As of 2015, Greater Aomori had a population of 310,640. Due to the area's aging population, its population is expected to fall by 74,265 at least to 236,375 people by 2045, though more harsh estimates project a population of 192,673 by 2045.

==Transportation==
===Air===
- Aomori Airport

===Major highways===
- (unsigned)

===Rail===
Greater Aomori has a network of railway lines. Main rail terminals in the area include, Aomori Station, Shin-Aomori Station, and Okutsugaru-Imabetsu Station.

====High speed rail====

JR East and JR Hokkaido operate high-speed trains on the Tōhoku-Hokkaido Shinkansen line.

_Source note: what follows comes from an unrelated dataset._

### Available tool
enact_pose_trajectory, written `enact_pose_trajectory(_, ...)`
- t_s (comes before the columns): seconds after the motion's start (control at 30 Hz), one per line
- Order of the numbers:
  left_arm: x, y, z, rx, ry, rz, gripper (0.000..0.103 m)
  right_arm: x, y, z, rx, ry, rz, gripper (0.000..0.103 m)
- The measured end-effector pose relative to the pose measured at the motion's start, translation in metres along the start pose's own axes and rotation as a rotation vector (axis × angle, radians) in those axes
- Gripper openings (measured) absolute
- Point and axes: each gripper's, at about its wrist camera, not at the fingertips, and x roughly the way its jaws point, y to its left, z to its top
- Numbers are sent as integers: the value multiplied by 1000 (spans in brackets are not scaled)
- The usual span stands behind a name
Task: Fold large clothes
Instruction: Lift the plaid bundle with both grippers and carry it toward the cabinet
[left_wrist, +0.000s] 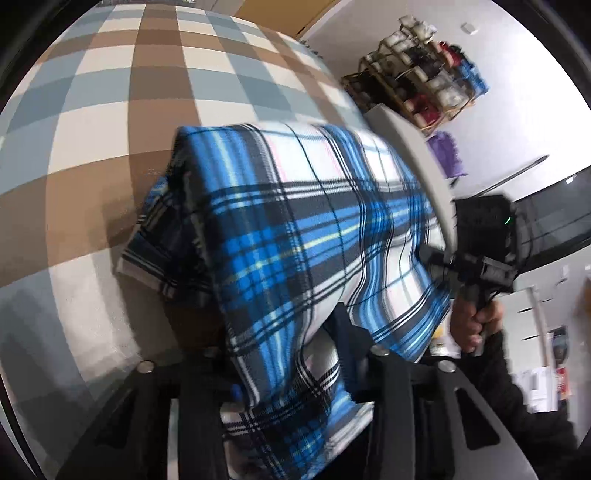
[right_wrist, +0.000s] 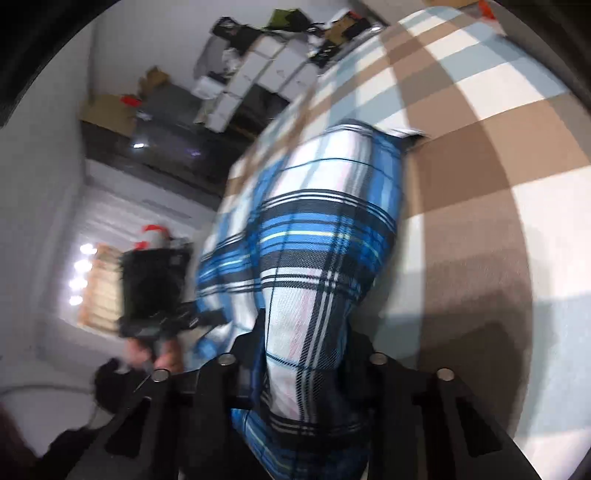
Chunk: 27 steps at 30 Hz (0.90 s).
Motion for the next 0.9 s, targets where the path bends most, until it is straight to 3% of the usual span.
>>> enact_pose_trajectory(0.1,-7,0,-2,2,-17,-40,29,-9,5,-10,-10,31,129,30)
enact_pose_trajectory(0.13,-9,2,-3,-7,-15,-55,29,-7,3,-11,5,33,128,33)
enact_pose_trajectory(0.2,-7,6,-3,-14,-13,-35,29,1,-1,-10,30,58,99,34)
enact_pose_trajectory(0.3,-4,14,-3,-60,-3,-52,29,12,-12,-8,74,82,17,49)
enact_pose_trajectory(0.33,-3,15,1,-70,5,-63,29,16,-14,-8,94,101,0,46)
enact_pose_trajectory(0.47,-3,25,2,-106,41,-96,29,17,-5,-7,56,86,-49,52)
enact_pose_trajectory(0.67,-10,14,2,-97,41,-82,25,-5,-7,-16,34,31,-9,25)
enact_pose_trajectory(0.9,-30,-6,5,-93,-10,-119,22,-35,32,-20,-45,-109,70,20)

Shin-Aomori Station acts as the Shinkansen terminal station, though the two lines are physically joined, and many trains offer through service. This station is connected to Aomori Station in central Aomori by the Ōu Main Line. The smaller high-speed station, Okutsugaru-Imabetsu Station is also within Greater Aomori.

====Commuter rail====

Both JR East and private lines connect Aomori and its suburbs. The Aoimori Railway Line is operated by the Aoimori Railway Company, a "third-sector" publicly and privately owned company. It connects Aomori Station and central Aomori to Hiranai in Greater Aomori and continues towards Noheji, Misawa, and Hachinohe. The Tsugaru and Ōu lines operated by JR East have termini at Aomori Station. The Ōu Main Line connects Aomori to Hirosaki and points to the south, while the Tsugaru Line connects Aomori Station and Minmaya Station in the town of Sotogahama on the northern tip of the Tsugaru Peninsula.